Anti-TIF1-γ antibody and cancer-associated myositis

Autor: Takashi Mikata, Takayuki Momoo, Nobue K. Iwata, Yuki Hatanaka, Ran Nakashima, Kazuhiro Ito, Shoji Tsuji, Yoshio Sakiyama, Takenari Yamashita, Yusuke Miwa, Masahiro Sonoo, Yasufumi Motoyoshi, Yoshikazu Uesaka, Yasuhisa Sakurai, Shin Kwak, Yasushi Shiio, Jun Shimizu, Masato Kadoya, Kenichi Kaida, Satoko Arai, Atsuro Chiba, Tomoko Iwanami, Aya Oda, Naoki Masuda, Hiroyuki Shimada, Yuji Hosono, Kiyoharu Inoue, Sousuke Takeuchi, Kazuhiro Kurasawa, Ayumi Hida, Manami Inoue, Hideji Hashida, Tsuneyo Mimori, Ayumi Uchibori, Reika Maezawa, Shigeo Murayama, Meiko Hashimoto Maeda, Hitoshi Aizawa, Nobuyuki Yajima, Toshihiro Yoshizawa, Yoshiharu Nakae, Hidetoshi Date
Rok vydání: 2016
Předmět:
Zdroj: Neurology. 87:299-308
ISSN: 1526-632X
0028-3878
DOI: 10.1212/wnl.0000000000002863
Popis: Objective: We aimed to analyze the clinical and histopathologic features of cancer-associated myositis (CAM) in relation to anti–transcriptional intermediary factor 1 γ antibody (anti-TIF1-γ-Ab), a marker of cancer association. Methods: We retrospectively studied 349 patients with idiopathic inflammatory myopathies (IIMs), including 284 patients with pretreatment biopsy samples available. For the classification of IIMs, the European Neuromuscular Center criteria were applied. Patients with CAM with (anti-TIF1-γ-Ab[+] CAM) and without anti-TIF1-γ-Ab (anti-TIF1-γ-Ab[−] CAM) were compared with patients with IIM without cancers within and beyond 3 years of myositis diagnosis.

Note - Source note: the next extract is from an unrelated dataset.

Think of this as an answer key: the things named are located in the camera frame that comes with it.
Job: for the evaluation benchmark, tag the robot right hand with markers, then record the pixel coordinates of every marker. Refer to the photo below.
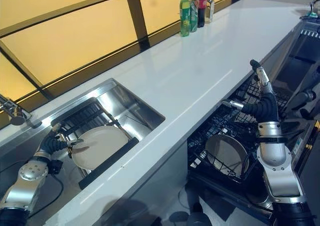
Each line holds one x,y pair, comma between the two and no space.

Results: Cancer was detected in 75 patients, of whom 36 (48%) were positive for anti-TIF1-γ-Ab. In anti-TIF1-γ-Ab(+) patients with CAM, cancers were detected within 1 year of myositis diagnosis in 35 (97%) and before 1 year of myositis diagnosis in 1. All the anti-TIF1-γ-Ab(+) patients with CAM satisfied the dermatomyositis (DM) criteria, including 2 possible DM sine dermatitis cases, and were characterized histologically by the presence of perifascicular atrophy, vacuolated fibers (VFs), and dense C5b-9 deposits on capillaries (dC5b-9). In contrast, 39 anti-TIF1-γ-Ab(−) patients with CAM were classified into various subgroups, and characterized by a higher frequency of necrotizing autoimmune myopathy (NAM). Notably, all 7 patients with CAM classified into the NAM subgroup were anti-TIF1-γ-Ab(−) and exhibited no dC5b-9 or VFs. Conclusions: CAM includes clinicohistopathologically heterogeneous disease entities. Among CAM entities, anti-TIF1-γ-Ab(+) CAM has characteristically shown a close temporal association with cancer detection and the histopathologic findings of dC5b-9 and VFs, and CAM with NAM is a subset of anti-TIF1-γ-Ab(−) CAM.